* [Exercise]: If a line below includes the string "frame", copy it.

* [Data provided]:
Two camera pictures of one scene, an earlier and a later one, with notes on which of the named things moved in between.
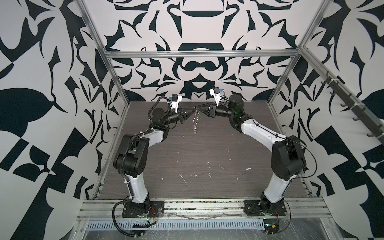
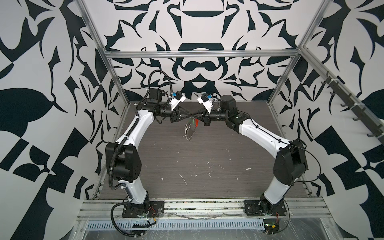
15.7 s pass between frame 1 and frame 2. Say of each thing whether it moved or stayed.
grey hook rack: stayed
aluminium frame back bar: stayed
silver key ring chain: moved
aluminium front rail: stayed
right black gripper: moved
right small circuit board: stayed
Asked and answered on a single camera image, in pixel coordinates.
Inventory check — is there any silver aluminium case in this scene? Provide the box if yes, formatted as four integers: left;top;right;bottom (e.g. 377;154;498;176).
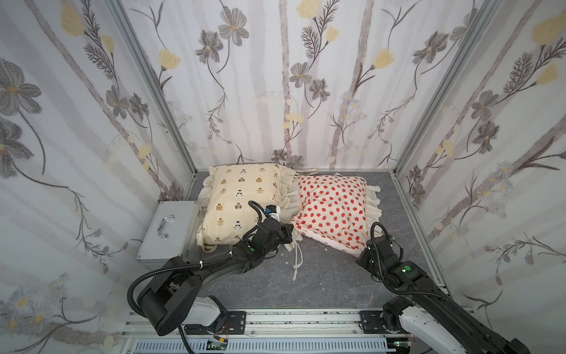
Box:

---

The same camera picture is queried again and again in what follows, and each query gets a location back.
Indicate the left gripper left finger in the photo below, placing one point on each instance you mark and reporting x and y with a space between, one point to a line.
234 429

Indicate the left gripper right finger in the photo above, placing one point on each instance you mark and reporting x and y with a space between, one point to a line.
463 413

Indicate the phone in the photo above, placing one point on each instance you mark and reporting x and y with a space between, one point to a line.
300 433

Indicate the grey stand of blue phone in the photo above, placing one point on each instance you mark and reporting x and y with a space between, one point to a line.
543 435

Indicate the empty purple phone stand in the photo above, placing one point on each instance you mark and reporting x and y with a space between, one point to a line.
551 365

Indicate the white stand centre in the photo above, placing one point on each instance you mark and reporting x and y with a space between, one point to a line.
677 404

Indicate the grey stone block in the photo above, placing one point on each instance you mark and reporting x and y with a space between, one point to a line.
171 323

==

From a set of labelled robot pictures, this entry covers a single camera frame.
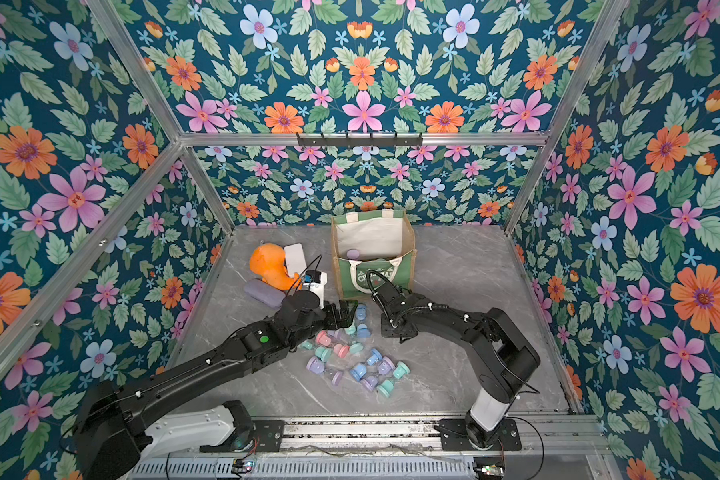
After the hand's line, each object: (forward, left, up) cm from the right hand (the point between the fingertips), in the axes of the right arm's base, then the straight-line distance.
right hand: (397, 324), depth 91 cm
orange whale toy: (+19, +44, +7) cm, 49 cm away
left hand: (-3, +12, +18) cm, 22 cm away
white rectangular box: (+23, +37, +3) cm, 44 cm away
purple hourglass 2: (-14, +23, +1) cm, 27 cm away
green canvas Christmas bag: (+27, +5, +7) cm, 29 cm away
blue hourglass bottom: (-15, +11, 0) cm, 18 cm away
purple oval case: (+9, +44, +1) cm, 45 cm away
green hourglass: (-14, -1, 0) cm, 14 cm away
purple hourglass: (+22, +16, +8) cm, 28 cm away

* [Your response]:
15.7 s pass between frame 1 and frame 2. Say of each thing whether it moved or stayed.
aluminium frame back bar: stayed
From a set of labelled robot pictures, this entry covers a single camera frame.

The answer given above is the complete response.